Task details
Your response should consist solely of the lines from the one containing "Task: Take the" through the end of the data, copied exactly.

Input data
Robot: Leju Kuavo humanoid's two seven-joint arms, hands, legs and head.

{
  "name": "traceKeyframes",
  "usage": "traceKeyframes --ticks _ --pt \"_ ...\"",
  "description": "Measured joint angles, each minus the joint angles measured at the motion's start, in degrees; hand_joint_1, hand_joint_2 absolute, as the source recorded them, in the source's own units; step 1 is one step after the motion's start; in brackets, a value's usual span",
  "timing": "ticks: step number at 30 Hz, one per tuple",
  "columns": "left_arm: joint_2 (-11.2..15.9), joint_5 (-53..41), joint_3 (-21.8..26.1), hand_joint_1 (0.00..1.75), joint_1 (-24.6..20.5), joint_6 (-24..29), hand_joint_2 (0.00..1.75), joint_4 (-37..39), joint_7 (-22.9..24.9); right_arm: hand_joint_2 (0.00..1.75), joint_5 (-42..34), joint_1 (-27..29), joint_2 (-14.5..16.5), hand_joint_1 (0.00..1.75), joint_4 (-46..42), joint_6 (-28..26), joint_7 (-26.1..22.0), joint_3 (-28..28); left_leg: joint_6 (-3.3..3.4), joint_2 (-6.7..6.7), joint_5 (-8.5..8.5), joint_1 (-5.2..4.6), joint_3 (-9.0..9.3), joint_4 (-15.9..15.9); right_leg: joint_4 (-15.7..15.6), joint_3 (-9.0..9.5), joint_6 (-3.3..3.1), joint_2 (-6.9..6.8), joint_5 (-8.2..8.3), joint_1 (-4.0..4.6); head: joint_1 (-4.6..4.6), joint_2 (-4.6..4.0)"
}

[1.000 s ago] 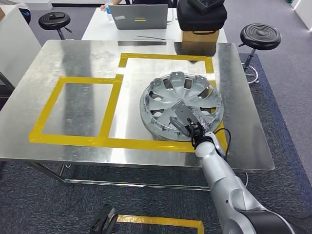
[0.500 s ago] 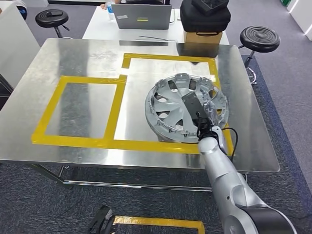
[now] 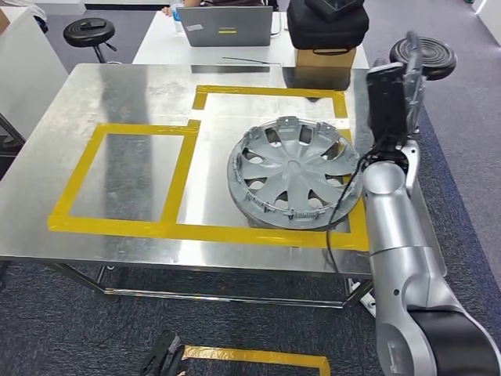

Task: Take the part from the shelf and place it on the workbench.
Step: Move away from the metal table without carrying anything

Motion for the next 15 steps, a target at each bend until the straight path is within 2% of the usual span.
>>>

Response
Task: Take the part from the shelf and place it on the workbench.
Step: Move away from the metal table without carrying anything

Motion for the next 15 steps, a target at each bend until the straight path is within 2% of the usual span.
>>>

No more output is needed for this exercise.